Redefinisi Batas Area Kebudayaan
Perubahan yang terjadi secara meluas dalam masyarakat bukan saja menjelaskan bagaimana
interaksi masyarakat dengan berbagai faktor menentukan penataan sosial secara meluas.
Perubahan dalam komunitas harus dilihat dalam konteks perubahan global yang terjadi dan
memiliki pengaruh dalam penataan sosial hingga ke tingkat yang peling kecil. Hal ini juga
disebabkan oleh globalisasi yang membutuhkan respons yang tepat karena ia memaksa adanya
suatu strategi yang tepat.
Kominitas: Unit Kecil dengan Identitas yang Homogen?

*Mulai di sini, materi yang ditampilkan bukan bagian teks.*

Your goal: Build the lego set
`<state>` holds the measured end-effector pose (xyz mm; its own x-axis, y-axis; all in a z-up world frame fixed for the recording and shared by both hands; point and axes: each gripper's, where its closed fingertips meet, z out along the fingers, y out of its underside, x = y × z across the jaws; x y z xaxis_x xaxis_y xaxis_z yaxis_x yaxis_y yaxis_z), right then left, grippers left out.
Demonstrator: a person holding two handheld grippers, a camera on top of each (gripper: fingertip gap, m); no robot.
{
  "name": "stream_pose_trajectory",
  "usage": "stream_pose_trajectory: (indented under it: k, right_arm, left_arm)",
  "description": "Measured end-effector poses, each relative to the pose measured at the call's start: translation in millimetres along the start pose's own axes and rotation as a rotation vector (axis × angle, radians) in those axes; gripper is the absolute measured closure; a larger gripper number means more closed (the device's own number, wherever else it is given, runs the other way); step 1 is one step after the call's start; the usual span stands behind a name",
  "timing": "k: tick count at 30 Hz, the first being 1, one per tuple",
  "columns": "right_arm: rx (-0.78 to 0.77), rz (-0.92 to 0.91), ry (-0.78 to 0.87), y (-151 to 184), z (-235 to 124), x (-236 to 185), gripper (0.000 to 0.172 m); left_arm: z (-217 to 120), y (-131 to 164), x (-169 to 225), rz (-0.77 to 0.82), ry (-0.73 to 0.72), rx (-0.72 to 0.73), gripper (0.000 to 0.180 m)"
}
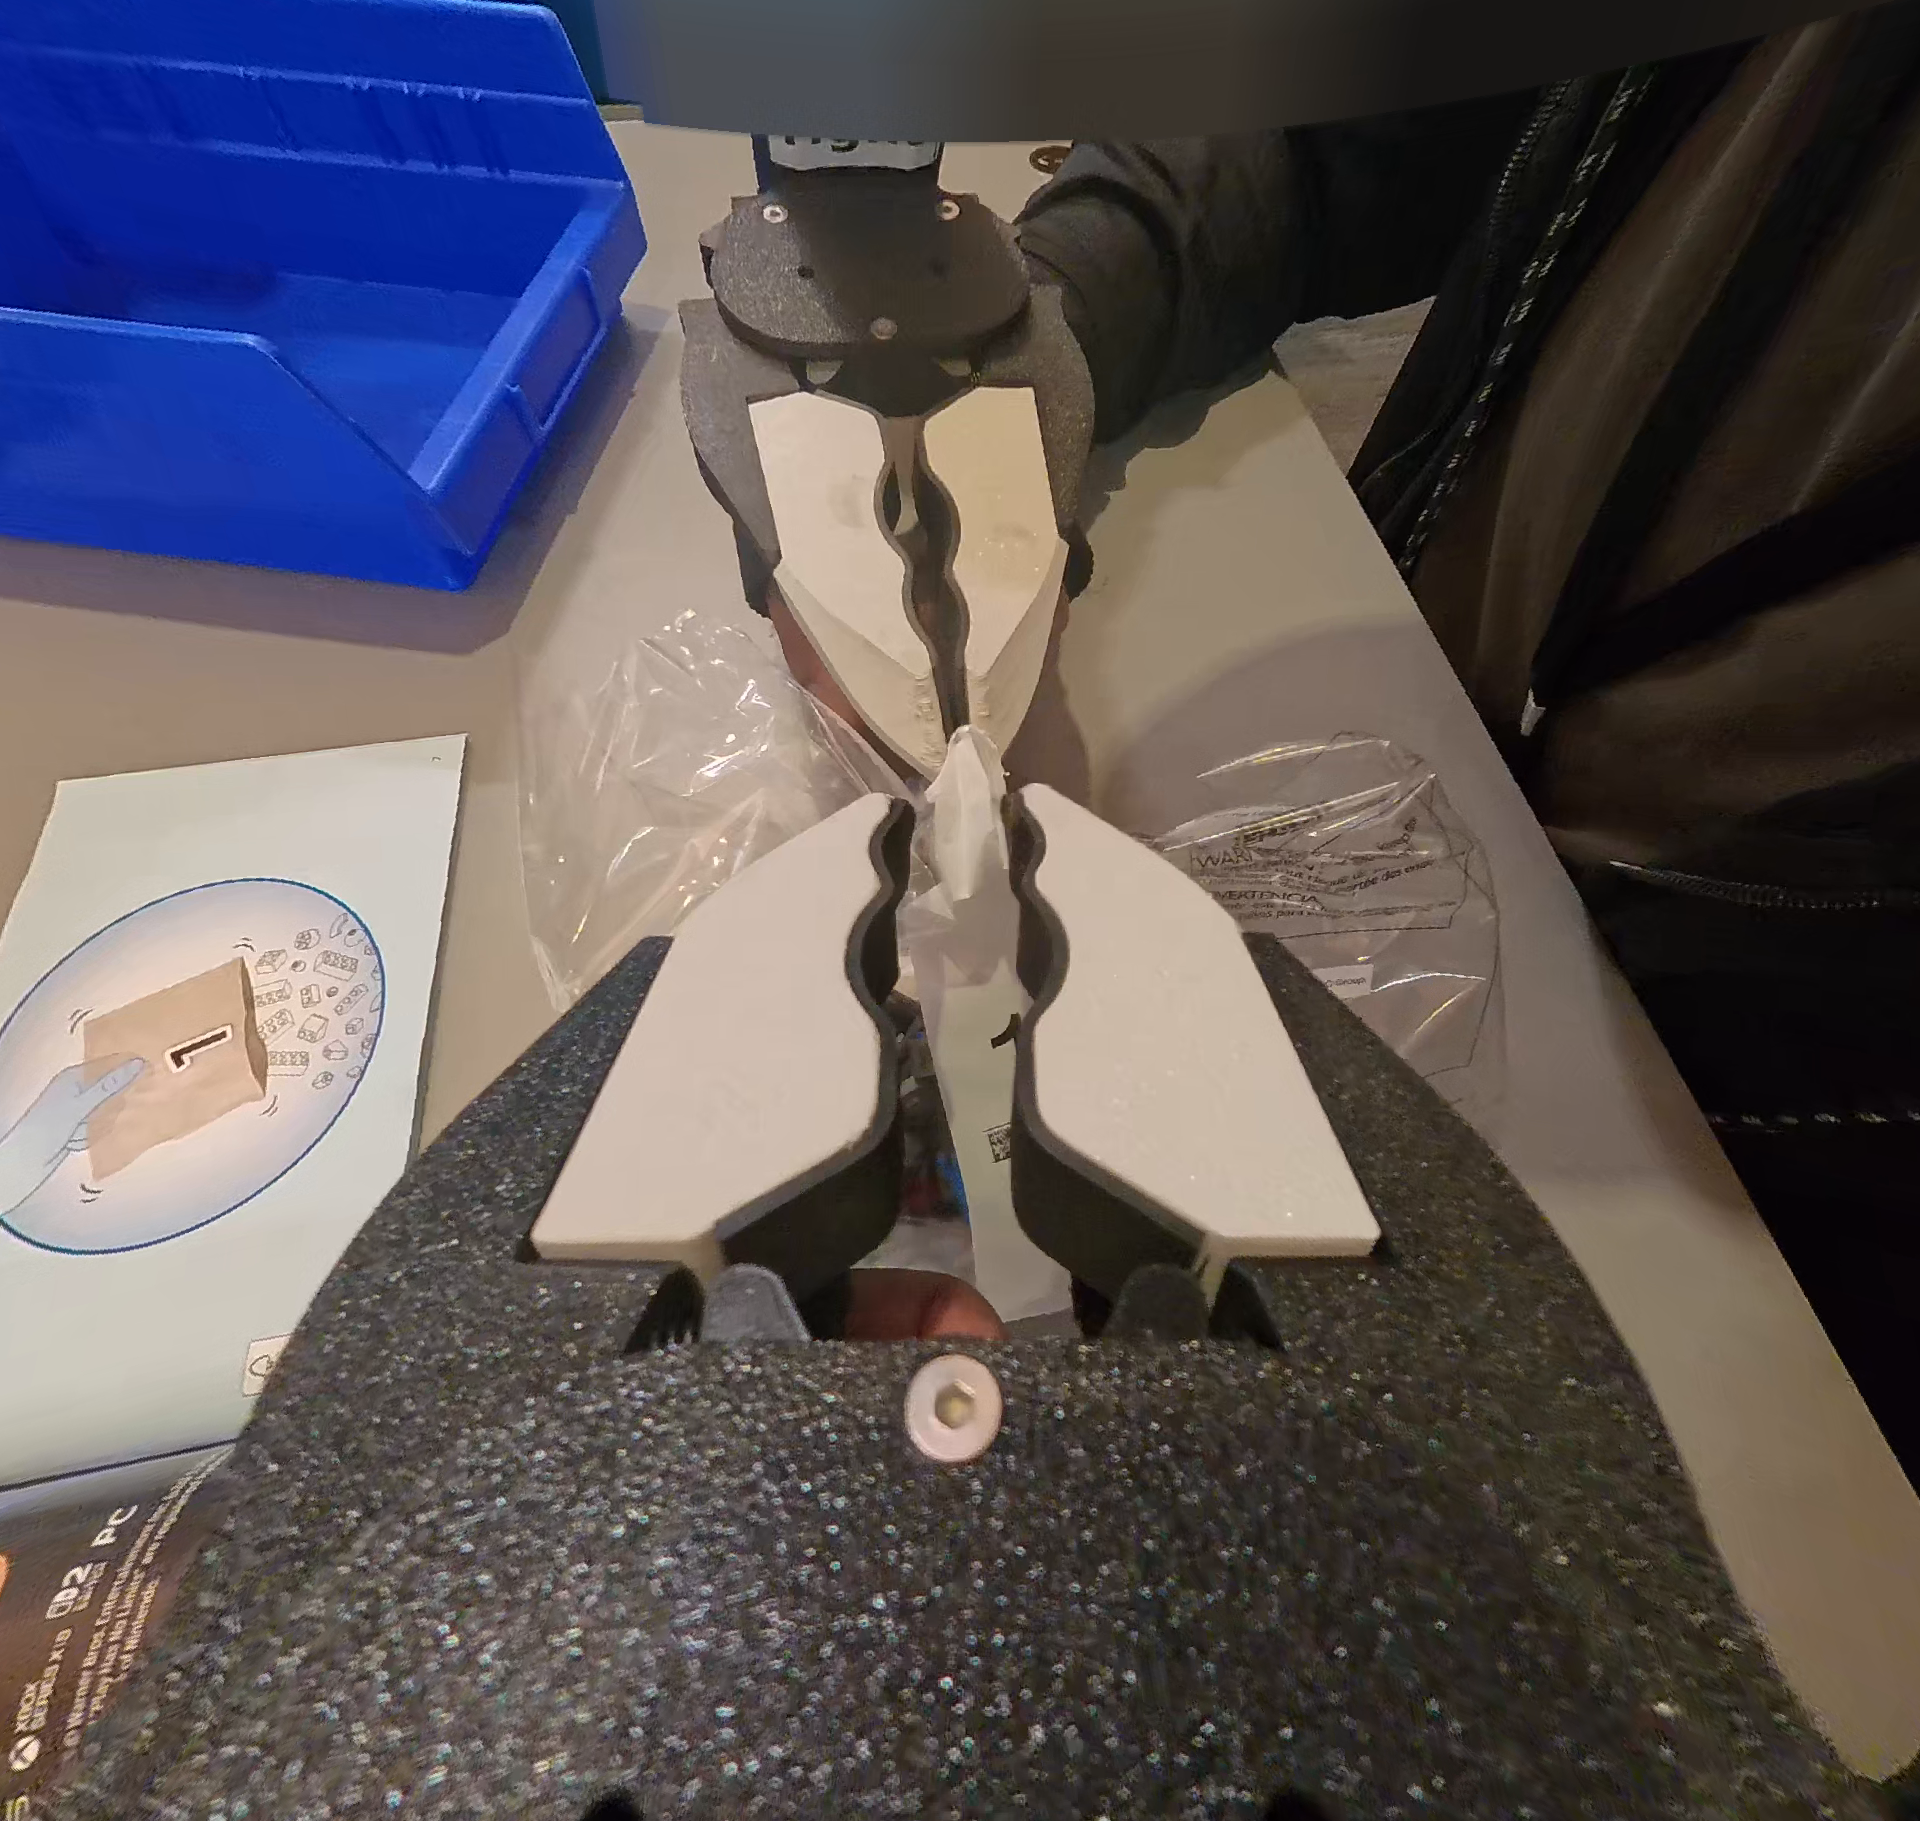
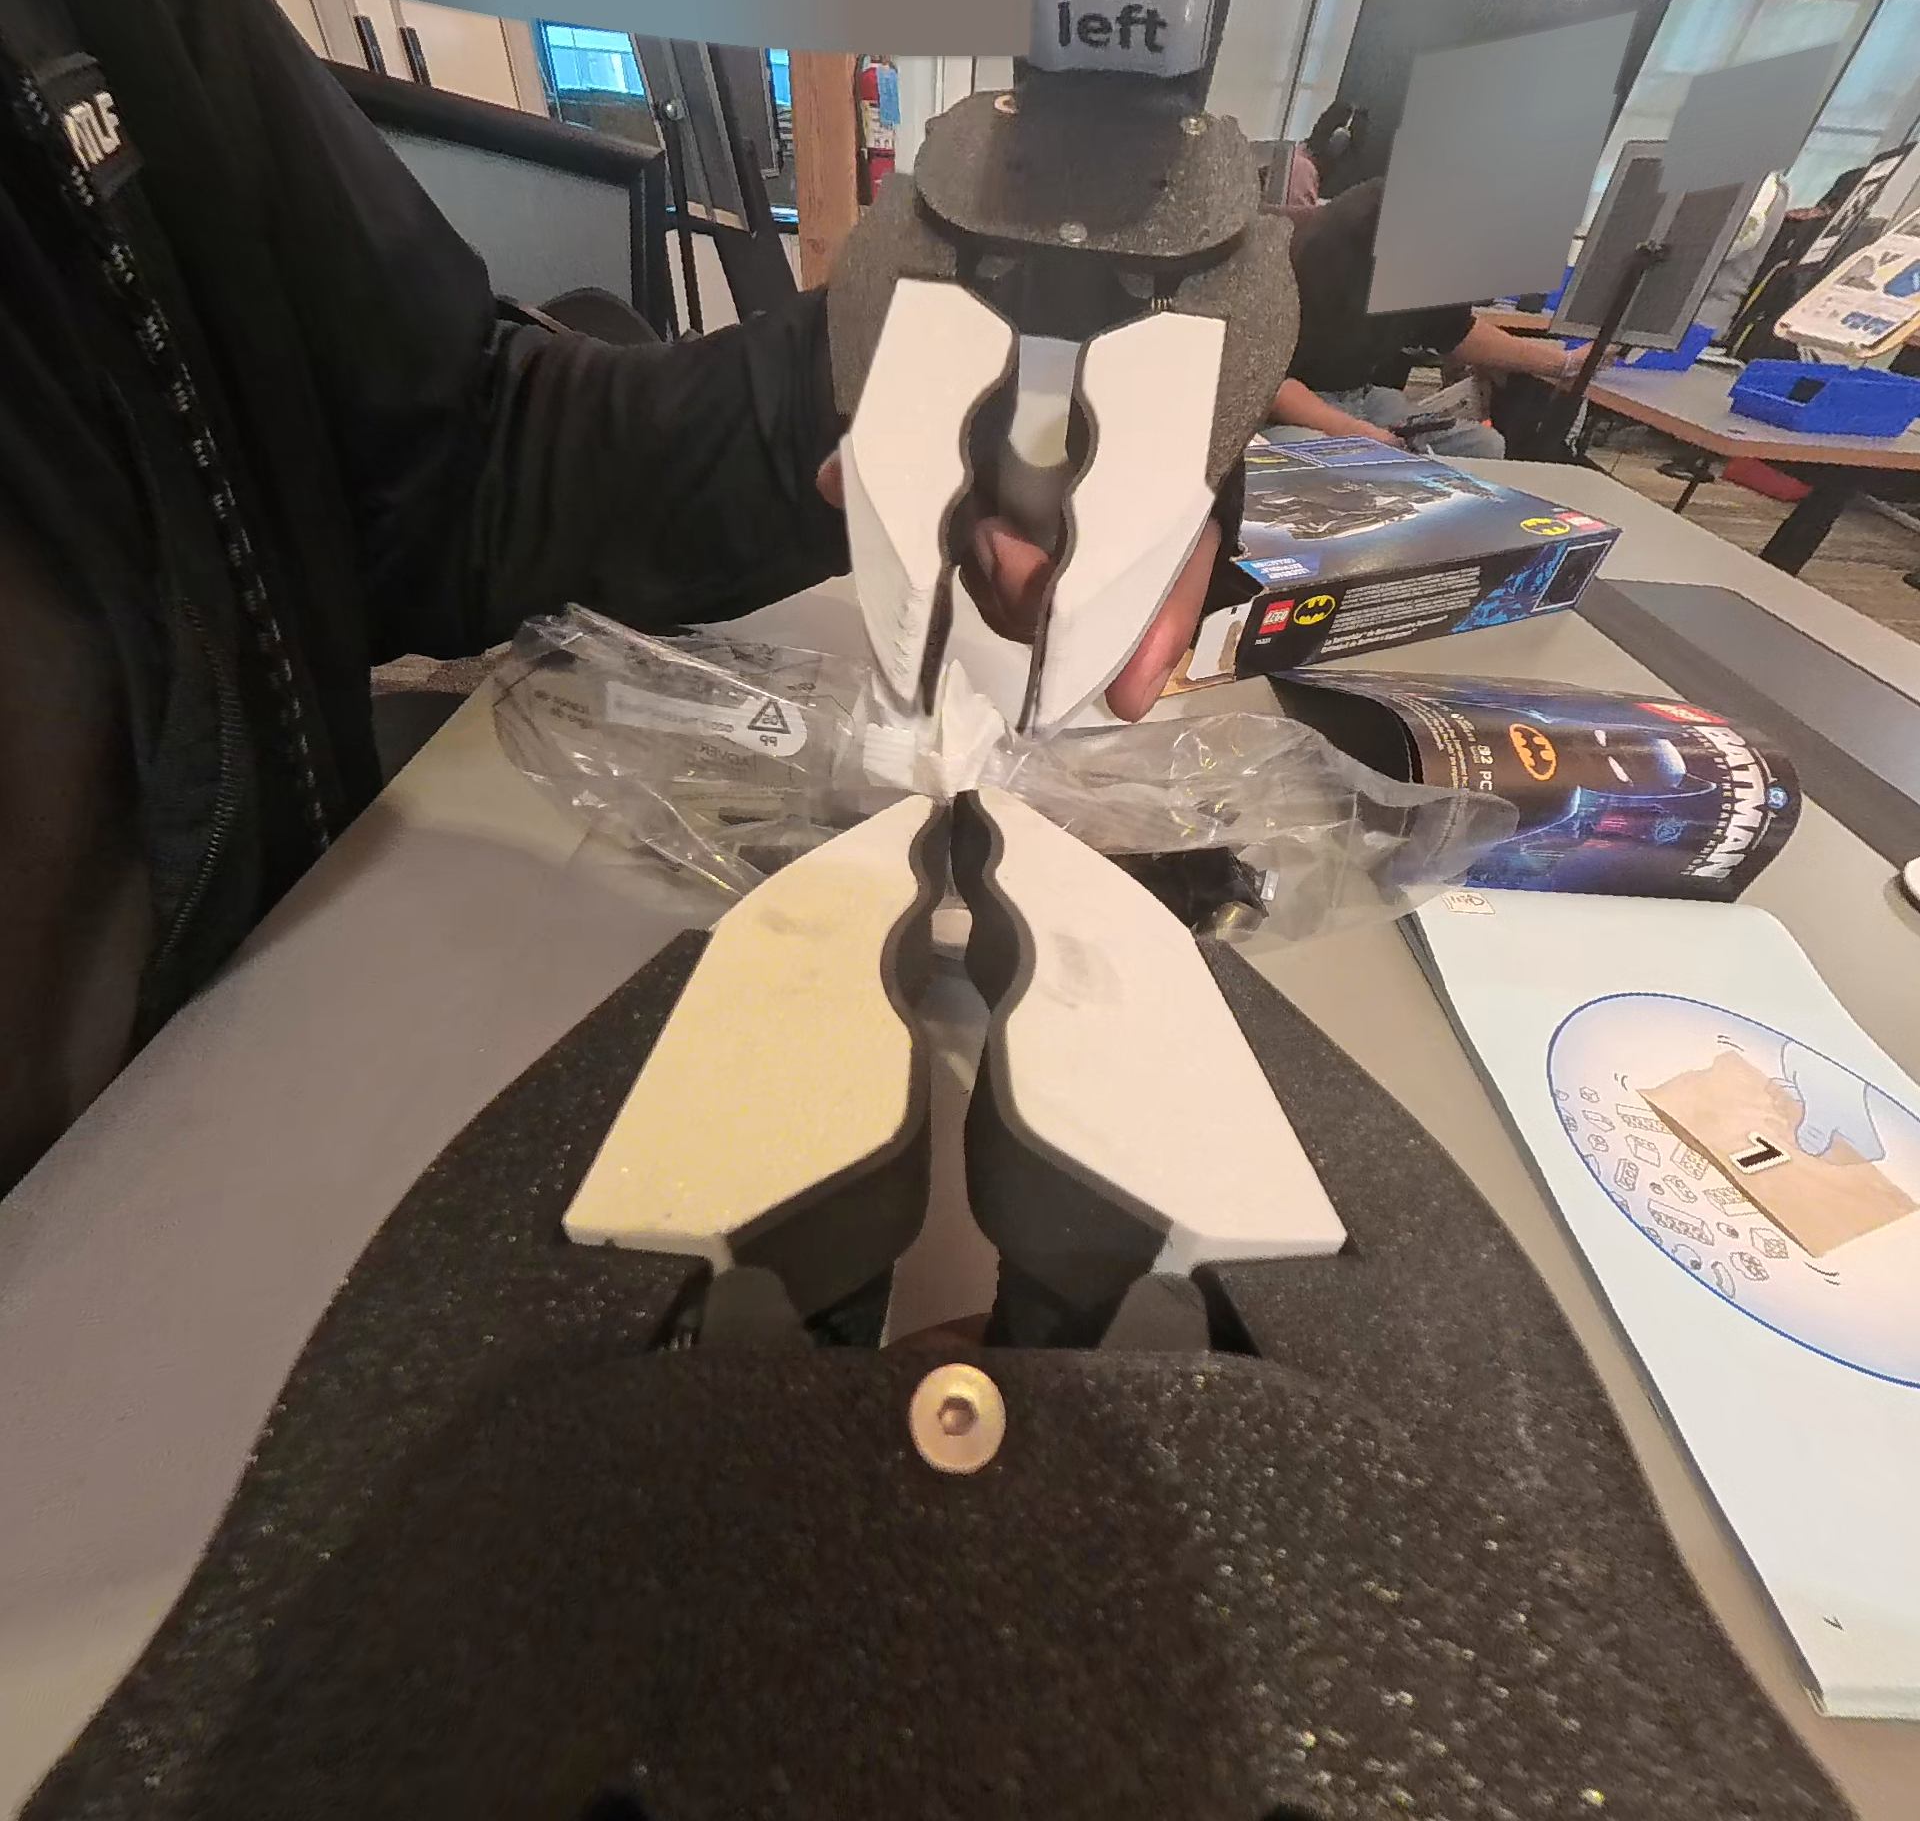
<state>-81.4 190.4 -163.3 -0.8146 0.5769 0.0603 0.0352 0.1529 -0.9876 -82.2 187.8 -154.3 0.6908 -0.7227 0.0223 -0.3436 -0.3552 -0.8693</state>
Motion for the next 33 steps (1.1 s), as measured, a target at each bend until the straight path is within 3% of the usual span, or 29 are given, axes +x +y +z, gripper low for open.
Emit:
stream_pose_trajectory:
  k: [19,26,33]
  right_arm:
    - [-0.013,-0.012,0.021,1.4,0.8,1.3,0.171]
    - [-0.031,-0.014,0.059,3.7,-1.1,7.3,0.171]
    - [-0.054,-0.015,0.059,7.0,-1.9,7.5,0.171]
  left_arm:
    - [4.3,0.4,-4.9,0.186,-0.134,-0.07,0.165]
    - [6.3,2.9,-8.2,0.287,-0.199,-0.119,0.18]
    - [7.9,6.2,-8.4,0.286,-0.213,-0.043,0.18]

Batas-batas komunitas sebagai unit telah mengalami kekaburan yang cukup signifikan akibat
batas-batas dari komunitas yang melebar di satu sisi karena batas fisik dari komunitas yag
bergeser. Proses migrasi menyebabkan masuknya orang luar ke dalam komunitas dan keluarnya
anggota ke dalam sistem jaringan yang luas menyebabkan unit kecil tersebut mengalami
kekaburan.
Homogenitas dalam pengetahuan publik, dalam tataran nilai dan praktik sosial merupakan mitos
dalam mengidentifikasikan keberadaan komunitas. Tiga proses yang dapat dilihat untuk
mengevaluasi keberadaan sifat homogenitas, pertama, susunan masyarakat yang terdiri dari kelas-
kelas sosial dan pengelompokkan sosial yang menyebabkan adanuya pihak yang mengntrol suatu
nilai di satu sisi dan kelompok yang menjadi pemgikut dalam sistem itu sehingga pengetahuan,
nilai, dan praktik sosial tidak terbagi secara merata tetapi terdistribusi secara timpang dalam
komunitas. Kedua, dalam sistem komunitas memiliki idiologi komunitas tertentu yang
menyebabkan terbentuknya peemisahan yang tegas. Ketiga, masuknya unsur-unsur baru, baik
keanggotaan baru maupun nilai-nilai baru yang dibawa oleh berbagai media, telah memunculkan
diferensiasi dalam komunitas berbagai bentuk. Proses ini berlangsung dalam tiga bentuk yang
bekrja secara sistematis. Pertama, proses pengaburan batas-batas komunitas yang disebabkan oleh
migrasi masuk dan migrasi keluar yang terjadi pada berbagai komunitas. Abad ke-20 ditandai oleh
proses migrasi yang padat dan mencakup daerah yang luas yang menyebabkan batas-batas wilayah
menjadi tidak jelas dan loyalitas anggota kelompok melemah. Sejalan dengan ini dibutuhkan suatu
suatu sistem nilai bersama yang bersifat simbolik yang didasarkan oleh prinsip-prinsip yang lebih
nyata dalam menjawab tantangan kehidupan sosial. Kedua, mengaburnya batas-batas kebudayaan
yang menyebabkan proses sosialisasi mengalami pergeseran. Mobilitas yang padat menyebabkan
landasan budaya seseorang sangat berbeda dengan sebelumnya sehingga “budaya asal” mulai tidak
dikenal dengan baik. Untuk ini perlu dikembangkan suatu mode komunikasi kultural baru untuk
mengembalikkan batas-batas komunitas dalam kesadaran individu dengan perekat dan pengikat
yang lebih mampu menawarkan suatu fungsi. Ketiga, kepatuhan yang melemah yang terjadi akibat
hilannya kepemimpinan local dalam suatu komunitas. Hal ini sejalan dengan munculnya
demokrasi dan rasionalitas dalam kehidupan bermasyarat. Kebebasan memilih telah menjadi suatu
idiologi dominan yang tidak dapat dikendalikan dengan ikatan-ikatan kepatuhan yang
berlandaskan pada prinsip-prinsip komunal. Sejalan dengan ini, kata-kata William James menarik
untuk dikenang: real culture lives by sympathies. Proses pengembangan intelektual, spiritual dan
estetika yang menjadi dasar dari keberadaan komunitas.